Giarre, nota come città delle scuole, rappresentava un punto di riferimento per l’istruzione nell’hinterland già nel secolo scorso. In particolare, tra il 1911 e il 1923, il Comune partecipò alla sperimentazione dei Regi Ginnasi-Magistrali, istituiti con la Legge n. 861 del 21 luglio 1911. Da questo istituto uscirono numerosi maestri e, soprattutto, maestre che contribuirono in modo determinante alla formazione della popolazione locale.
La storia di queste istituzioni, con un focus specifico su quella giarrese, è stata approfondita durante un incontro promosso dalla Società Giarrese di Storia Patria presso l’aula magna dell’Istituto “Fermi”. A illustrare l’attività del Regio Ginnasio sono intervenuti la prof.ssa Marinella Tomarchio, ordinario di Pedagogia generale e sociale all’Università di Catania, e il dott. Mario C. Cavallaro, storico locale.

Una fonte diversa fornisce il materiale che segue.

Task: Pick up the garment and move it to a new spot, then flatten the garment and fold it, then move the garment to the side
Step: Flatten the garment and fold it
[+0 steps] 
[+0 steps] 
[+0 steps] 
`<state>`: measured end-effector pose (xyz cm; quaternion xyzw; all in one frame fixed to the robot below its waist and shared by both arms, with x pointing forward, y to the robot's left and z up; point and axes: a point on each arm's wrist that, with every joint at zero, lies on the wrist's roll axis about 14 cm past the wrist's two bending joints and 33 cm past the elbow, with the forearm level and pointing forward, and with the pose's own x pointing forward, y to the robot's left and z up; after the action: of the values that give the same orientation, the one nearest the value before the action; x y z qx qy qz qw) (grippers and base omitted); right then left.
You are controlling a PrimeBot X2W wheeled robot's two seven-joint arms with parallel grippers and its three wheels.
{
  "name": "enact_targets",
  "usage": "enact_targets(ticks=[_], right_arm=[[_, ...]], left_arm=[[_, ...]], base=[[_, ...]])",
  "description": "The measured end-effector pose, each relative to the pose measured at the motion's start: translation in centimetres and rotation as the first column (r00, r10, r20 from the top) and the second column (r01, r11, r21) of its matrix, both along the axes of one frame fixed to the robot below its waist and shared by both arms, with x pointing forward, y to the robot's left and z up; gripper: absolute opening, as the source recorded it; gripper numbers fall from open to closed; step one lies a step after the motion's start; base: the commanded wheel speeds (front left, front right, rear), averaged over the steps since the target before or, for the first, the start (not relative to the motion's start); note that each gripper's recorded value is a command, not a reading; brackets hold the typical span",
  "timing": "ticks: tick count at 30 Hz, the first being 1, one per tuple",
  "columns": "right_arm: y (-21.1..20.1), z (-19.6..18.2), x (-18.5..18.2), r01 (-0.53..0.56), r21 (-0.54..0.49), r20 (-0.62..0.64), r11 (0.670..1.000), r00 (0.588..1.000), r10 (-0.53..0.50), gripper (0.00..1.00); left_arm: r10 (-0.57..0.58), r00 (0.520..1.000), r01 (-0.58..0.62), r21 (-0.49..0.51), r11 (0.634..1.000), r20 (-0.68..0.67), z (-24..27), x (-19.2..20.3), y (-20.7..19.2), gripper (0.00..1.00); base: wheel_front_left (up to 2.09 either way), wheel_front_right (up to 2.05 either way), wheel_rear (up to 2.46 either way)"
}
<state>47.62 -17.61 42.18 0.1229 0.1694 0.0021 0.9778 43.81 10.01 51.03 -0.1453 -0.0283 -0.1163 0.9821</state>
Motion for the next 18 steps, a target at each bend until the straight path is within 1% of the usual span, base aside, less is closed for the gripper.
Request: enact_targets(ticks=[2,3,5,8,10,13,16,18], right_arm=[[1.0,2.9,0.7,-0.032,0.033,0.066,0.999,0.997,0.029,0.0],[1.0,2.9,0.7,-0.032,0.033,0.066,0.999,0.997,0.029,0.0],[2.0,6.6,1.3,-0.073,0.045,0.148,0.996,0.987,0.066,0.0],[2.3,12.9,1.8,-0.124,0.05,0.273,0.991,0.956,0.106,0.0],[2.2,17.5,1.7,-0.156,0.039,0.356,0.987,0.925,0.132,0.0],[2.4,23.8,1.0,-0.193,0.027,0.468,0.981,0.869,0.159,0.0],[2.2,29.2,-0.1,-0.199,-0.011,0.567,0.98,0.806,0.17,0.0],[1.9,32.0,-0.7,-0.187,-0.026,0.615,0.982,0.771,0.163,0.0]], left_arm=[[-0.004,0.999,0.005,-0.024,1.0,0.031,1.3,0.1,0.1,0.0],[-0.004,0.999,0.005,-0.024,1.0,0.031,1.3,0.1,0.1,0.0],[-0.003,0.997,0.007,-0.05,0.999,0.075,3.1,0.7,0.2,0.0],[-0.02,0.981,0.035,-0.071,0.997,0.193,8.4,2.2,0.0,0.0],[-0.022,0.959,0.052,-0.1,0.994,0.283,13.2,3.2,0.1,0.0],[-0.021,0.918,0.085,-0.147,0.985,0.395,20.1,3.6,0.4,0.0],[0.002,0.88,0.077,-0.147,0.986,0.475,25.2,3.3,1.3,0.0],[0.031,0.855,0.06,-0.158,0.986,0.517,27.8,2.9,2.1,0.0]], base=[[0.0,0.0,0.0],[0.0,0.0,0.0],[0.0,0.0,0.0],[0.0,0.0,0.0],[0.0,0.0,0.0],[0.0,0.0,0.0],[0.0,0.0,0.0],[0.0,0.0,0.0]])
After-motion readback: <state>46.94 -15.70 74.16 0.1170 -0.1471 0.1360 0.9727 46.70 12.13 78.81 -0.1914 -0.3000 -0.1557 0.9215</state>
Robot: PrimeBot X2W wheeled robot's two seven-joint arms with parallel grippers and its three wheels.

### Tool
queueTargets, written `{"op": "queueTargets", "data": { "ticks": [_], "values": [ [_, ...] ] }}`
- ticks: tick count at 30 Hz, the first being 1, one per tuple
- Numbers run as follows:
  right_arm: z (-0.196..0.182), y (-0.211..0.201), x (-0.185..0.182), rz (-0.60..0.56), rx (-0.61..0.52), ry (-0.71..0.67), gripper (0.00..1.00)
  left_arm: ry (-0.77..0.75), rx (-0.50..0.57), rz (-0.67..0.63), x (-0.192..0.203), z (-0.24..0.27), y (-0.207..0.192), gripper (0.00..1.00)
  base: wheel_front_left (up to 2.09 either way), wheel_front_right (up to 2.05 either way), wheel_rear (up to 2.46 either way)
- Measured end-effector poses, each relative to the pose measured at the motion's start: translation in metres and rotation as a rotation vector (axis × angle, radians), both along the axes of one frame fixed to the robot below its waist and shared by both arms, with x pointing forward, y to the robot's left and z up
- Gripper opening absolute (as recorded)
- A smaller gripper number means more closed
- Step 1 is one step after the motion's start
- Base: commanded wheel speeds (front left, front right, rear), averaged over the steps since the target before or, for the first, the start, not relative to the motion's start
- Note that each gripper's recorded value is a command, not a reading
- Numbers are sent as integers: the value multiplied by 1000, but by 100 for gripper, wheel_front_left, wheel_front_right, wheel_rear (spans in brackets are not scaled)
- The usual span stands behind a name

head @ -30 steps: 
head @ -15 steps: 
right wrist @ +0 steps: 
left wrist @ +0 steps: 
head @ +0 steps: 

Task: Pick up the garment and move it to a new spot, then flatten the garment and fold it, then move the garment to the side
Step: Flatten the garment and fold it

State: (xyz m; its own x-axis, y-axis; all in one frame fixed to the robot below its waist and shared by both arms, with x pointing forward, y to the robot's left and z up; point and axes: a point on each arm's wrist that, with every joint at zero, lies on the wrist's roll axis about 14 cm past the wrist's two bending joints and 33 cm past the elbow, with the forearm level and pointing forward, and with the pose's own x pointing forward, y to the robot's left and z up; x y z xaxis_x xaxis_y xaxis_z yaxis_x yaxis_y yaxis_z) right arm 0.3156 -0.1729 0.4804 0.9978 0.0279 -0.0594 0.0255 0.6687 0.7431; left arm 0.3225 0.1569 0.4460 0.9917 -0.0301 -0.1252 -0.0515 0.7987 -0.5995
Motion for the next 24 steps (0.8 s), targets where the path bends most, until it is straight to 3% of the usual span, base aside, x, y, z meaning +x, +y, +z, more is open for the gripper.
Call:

L’incontro ha evidenziato il prestigio di Giarre nell’essere stata una delle sole 11 sedi nazionali (nonché una delle prime tre in assoluto) a ospitare tale sperimentazione. In Sicilia, gli altri istituti furono attivati solo a Marsala e Termini Imerese. Questi corsi biennali, a cui si accedeva dopo la licenza ginnasiale, miravano a formare i maestri elementari ed erano situati strategicamente in località distanti dai grandi centri urbani o dai licei.
Nonostante l’importanza storica, i documenti dell’epoca non sono stati rinvenuti nell’attuale Palazzo delle Culture, che allora ospitava la scuola. Restano però i dati statistici: nel suo primo anno di attività, Giarre registrò il maggior numero di iscritti tra tutti i Regi Ginnasi d’Italia.
L’istituzione del corso non fu priva di tensioni campanilistiche: come riportato nel volume di Mario C. Cavallaro, “L’istruzione e le superstizioni a Giarre e nel suo Hinterland 1761-1953”, già un secolo fa da Acireale giunsero rimostranze per la scelta della sede giarrese. Tra le curiosità emerse, figura anche l’intervento del parlamentare Edoardo Pantano, che rivendicò con orgoglio il proprio contributo per l’apertura del corso a Giarre.
Insomma, quella dei Regi Ginnasi è stata una parentesi breve ma prestigiosa, una pagina di storia cittadina che merita oggi di essere riscoperta e valorizzata.